Peer review: No improvement with practice

September 18, 2009 at 6:10 pm - More than 2 years ago

VANCOUVER, B.C. Research journals depend on the unpaid labor of experts in their fields to evaluate which of their peers’ manuscripts are good enough to publish. It’s a semi-thankless task and each paper that’s reviewed may require five or more hours of a scientist’s or physician’s time. Considering the pivotal role that these reviewers play, it’s important that they’re up to snuff.

So it’s rather disturbing to learn that a major new study concludes reviewers don’t improve with experience. Actually, they get demonstrably worse. What best distinguishes reviewers is merely how quickly their performance falls, according to Michael Callaham.

He’s an emergency medicine physician at the University of California, San Francisco — and editor-in-chief of Annals of Emergency Medicine, a peer-reviewed journal. The data he reported on Sept. 10, here, at the International Congress on Peer Review and Biomedical Publication, came from an analysis of reviews by anyone and everyone who had ever reviewed more than one paper for the journal between March 1994 and November 2008.

Although earlier studies had reported evidence that the quality of an individual’s manuscript reviews can fall over time, the new study differs by quantifying just how badly that performance deteriorated among roughly 1,000 experts.

Callaham noted that the editors at his journal have long rated every review that comes in on a scale of 1 to 5 — with 5 indicating the evaluation “is impossible to improve.” The average rating: 3.8.

With all of these assessments in hand — more than 14,000 in all — Callaham was able to sift through the stack handled by reviewers who had tackled at least two manuscripts. This group reviewed, on average, more than 13 manuscripts each over the 14-year span. And in general, manuscript analyses by these experts deteriorated about 0.04 point per year. The bottom three percent “got worse — deteriorated — 0.1 pt/yr,” Callaham reported.

Only about one percent of peer reviewers improved notably over time — by about 0.05 pt/yr. Another two percent improved, but less than that.

In looking for a positive way to “spin” his findings, Callaham calculated how long it would take the performance of reviewers to exhibit an “amount of deterioration or change that’s significant to an editor” — roughly a half-point drop on that 5-point scale. For those in the worst-performing group, it would take five years, he said. And the single worst reviewer: This expert’s decline, he said, should catch an editor’s attention within just three years.
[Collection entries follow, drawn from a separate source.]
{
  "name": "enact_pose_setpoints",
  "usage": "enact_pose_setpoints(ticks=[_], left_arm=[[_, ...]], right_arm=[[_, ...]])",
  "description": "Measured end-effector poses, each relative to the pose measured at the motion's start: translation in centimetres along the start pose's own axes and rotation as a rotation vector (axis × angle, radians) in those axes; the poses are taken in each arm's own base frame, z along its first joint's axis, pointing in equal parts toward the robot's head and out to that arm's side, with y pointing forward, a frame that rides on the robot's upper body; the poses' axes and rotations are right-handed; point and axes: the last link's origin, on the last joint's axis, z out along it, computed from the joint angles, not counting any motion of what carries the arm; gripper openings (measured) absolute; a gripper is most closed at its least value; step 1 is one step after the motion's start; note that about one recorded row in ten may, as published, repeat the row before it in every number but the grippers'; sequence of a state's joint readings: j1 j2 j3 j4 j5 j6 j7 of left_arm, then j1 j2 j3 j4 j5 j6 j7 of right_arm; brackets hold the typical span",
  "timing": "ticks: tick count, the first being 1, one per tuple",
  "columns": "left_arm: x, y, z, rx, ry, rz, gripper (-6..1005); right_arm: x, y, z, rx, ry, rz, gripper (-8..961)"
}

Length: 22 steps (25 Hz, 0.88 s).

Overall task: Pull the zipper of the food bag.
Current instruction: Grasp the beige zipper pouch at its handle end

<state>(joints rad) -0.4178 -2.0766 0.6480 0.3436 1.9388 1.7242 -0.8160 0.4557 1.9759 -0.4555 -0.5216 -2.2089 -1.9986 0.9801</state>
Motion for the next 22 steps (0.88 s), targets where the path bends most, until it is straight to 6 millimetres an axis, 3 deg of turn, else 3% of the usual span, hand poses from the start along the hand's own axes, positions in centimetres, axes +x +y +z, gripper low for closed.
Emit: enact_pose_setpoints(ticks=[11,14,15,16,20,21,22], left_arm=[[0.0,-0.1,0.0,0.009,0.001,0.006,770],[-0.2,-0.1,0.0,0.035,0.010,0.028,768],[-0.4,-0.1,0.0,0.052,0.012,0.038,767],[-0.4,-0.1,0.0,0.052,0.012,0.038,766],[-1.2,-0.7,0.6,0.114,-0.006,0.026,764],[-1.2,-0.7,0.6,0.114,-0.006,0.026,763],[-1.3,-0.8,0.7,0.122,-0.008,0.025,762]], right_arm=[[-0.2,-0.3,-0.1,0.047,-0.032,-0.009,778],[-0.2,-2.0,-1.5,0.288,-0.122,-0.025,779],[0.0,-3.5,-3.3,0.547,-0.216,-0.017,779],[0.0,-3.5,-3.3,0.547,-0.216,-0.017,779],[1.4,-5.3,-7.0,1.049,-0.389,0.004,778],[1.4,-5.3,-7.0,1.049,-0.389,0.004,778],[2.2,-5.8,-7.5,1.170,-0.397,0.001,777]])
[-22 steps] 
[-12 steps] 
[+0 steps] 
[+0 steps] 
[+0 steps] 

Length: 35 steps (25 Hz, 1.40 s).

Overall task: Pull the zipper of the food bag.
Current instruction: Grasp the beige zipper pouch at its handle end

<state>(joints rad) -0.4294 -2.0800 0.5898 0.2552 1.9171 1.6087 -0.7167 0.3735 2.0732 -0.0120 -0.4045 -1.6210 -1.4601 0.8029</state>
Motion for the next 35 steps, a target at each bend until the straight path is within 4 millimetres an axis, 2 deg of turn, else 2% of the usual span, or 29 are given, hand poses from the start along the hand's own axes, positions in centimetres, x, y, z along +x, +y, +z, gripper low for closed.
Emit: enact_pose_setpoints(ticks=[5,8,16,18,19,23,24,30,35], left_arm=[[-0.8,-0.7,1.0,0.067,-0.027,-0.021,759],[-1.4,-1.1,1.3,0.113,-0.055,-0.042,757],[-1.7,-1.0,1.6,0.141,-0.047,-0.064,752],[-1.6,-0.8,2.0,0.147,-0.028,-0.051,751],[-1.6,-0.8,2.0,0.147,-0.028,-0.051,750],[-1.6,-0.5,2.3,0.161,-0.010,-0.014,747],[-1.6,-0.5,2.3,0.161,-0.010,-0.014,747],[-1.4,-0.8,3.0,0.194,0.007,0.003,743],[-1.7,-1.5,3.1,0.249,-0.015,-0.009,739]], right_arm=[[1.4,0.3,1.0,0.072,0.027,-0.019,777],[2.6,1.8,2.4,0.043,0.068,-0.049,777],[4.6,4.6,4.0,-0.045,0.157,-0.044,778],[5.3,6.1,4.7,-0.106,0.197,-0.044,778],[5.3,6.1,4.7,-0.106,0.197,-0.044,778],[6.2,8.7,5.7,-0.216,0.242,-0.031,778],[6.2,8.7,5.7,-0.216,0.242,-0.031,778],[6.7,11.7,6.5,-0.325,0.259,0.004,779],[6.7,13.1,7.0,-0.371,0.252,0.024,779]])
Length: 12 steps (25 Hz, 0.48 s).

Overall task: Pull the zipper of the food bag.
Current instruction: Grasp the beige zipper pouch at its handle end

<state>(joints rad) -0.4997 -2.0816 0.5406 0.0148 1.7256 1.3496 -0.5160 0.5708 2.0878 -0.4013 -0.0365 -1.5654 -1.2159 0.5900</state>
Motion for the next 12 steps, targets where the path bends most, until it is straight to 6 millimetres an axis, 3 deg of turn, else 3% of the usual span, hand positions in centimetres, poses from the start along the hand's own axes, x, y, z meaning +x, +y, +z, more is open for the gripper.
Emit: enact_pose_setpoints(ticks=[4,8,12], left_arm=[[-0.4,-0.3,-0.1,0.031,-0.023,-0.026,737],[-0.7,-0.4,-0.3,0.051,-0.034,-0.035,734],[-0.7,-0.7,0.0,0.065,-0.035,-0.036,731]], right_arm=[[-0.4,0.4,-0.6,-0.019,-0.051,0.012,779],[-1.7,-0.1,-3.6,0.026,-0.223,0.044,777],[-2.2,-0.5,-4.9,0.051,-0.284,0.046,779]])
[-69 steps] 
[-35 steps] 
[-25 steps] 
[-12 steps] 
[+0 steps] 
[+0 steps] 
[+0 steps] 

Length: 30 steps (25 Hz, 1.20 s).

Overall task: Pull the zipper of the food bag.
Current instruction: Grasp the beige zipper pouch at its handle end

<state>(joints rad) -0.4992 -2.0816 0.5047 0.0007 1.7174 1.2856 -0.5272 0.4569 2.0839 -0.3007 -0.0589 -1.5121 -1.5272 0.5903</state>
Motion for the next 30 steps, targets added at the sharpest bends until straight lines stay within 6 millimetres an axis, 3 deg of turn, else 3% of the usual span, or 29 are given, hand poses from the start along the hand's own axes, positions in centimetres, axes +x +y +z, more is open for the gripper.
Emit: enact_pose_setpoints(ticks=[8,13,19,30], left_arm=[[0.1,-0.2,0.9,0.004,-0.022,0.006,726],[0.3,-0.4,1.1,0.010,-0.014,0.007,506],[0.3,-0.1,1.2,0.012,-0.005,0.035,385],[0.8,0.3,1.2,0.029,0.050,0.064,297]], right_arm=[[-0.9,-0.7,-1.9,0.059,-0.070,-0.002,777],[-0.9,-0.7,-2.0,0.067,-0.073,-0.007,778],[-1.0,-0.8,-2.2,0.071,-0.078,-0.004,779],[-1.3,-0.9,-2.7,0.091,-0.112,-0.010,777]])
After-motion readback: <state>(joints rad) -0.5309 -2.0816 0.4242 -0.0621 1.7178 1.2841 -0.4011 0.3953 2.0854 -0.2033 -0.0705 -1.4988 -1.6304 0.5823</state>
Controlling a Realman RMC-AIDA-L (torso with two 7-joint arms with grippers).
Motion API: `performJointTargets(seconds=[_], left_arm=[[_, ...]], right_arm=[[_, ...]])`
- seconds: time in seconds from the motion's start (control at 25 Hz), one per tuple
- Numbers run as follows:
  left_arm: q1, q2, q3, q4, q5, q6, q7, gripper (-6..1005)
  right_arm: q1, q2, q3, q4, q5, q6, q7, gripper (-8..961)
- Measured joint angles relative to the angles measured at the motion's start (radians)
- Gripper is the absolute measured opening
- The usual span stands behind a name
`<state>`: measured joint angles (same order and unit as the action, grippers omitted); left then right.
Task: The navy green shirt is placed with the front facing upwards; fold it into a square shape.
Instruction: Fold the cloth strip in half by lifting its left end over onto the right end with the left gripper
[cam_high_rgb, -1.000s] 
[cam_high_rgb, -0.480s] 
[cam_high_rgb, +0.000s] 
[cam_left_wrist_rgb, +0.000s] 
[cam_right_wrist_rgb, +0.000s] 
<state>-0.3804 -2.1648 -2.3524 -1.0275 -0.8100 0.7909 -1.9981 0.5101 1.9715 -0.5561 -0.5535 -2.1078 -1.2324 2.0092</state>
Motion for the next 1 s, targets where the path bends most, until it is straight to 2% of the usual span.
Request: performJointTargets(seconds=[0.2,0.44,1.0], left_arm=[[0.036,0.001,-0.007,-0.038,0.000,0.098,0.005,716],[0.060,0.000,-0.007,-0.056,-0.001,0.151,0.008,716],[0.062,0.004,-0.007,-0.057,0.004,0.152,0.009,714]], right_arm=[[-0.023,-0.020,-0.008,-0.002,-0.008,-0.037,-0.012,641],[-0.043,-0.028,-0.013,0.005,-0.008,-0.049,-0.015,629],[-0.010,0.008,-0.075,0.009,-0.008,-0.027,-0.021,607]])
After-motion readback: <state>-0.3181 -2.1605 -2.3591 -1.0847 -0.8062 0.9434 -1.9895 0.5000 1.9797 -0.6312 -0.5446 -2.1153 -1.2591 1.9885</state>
What about those who improved over time? Combining them together, Callaham said, “It would take 25 years before you would notice their improvement.”

By the way, Annals editors experimented with providing written feedback to its reviewers. In a paper seven years ago, they noted that for most reviewers, this tactic “produced no improvement in reviewer performance.” At the Congress, here, Callaham reported that giving this feedback to poor reviewers “actually made their performance worse.”

Although his data were derived from experiences at a single, specialty journal, Callaham says “we believe the generalizability is pretty good” to other journals. To good journals, anyway. Experiences at his publication likely represent “a best-case scenario,” he maintains, “because we monitor our reviewer pool very closely, grading every single review.” Those who don’t perform well are gradually asked to do fewer reviews — and eventually are culled from the candidate pool.

Debra Houry of Emory University in Atlanta, another editor at Annals of Emergency Medicine, reported at the meeting on the journal’s experience with mentoring new manuscript evaluators. Reviewers rated as being in the annual top 50 at least twice in the past four years were asked to help out a newer candidate. Seventeen individuals were mentored over a two year period that involved evaluating at least three papers. Their scores were compared to those from another 15 individuals having similar experience who had not been mentored.

Although Annals editors scored the mentored reviewers about 1-point higher than the control group during the first year, by year two the two groups’ scores “converged to be similar,” Houry says.